Gehenna and Beyond[edit | edit source]
Gehenna initially rejuvenated the Celestial Chorus, as millions turned to religion to explain the fantastic events going on around them, and millions more turned to religion to reconcile their newly-awakened power as mages with their previous conceptions of the universe. They joined in the general fight against the Technocracy, but their fundamental pacifism made them poor soldiers, and they were slaughtered in massive numbers by the Tech Infantry, or drafted unwillingly into its ranks. In a universe where mages and vampires became simply another fact of life, small cults and upstart prophets proliferated, but they were also heavily watched by a government nervous about magical conspiracies.

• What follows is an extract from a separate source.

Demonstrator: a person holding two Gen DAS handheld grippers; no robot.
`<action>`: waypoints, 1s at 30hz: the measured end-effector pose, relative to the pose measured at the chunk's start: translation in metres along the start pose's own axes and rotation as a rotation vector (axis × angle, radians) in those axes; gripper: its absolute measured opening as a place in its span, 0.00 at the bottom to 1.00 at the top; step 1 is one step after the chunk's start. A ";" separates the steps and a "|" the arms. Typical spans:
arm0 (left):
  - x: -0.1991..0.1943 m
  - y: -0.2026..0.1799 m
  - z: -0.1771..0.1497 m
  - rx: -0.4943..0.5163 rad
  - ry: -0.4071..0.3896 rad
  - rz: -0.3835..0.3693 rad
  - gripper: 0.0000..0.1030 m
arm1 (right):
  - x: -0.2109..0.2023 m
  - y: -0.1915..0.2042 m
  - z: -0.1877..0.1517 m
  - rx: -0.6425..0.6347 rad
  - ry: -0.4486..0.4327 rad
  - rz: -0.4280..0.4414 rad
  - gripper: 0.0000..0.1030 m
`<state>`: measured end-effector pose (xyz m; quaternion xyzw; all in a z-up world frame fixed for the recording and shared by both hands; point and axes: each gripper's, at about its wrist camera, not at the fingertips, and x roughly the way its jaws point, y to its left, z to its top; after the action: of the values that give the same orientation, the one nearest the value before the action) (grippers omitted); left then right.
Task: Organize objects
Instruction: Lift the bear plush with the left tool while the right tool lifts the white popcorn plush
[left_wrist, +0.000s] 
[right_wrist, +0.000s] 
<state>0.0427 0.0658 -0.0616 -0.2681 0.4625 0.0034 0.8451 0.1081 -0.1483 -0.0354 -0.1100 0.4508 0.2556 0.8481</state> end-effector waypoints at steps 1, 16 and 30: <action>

Those who resisted the Draft fled to join the Resistance, but often found themselves losing their faith in the face of the sort of things they had to do in order to survive on the run. Those who accepted the draft and entered the Tech Infantry mostly lost their faith in the face of endless brutal war against the Bugs and their own kin in the Resistance. What little of their formal organization survived these upheavals could not survive the twin shocks of the Vin Shriak and Caal invasions, and were either wiped out or driven to abandon their former beliefs in favor of joining the Cult of the Emperor.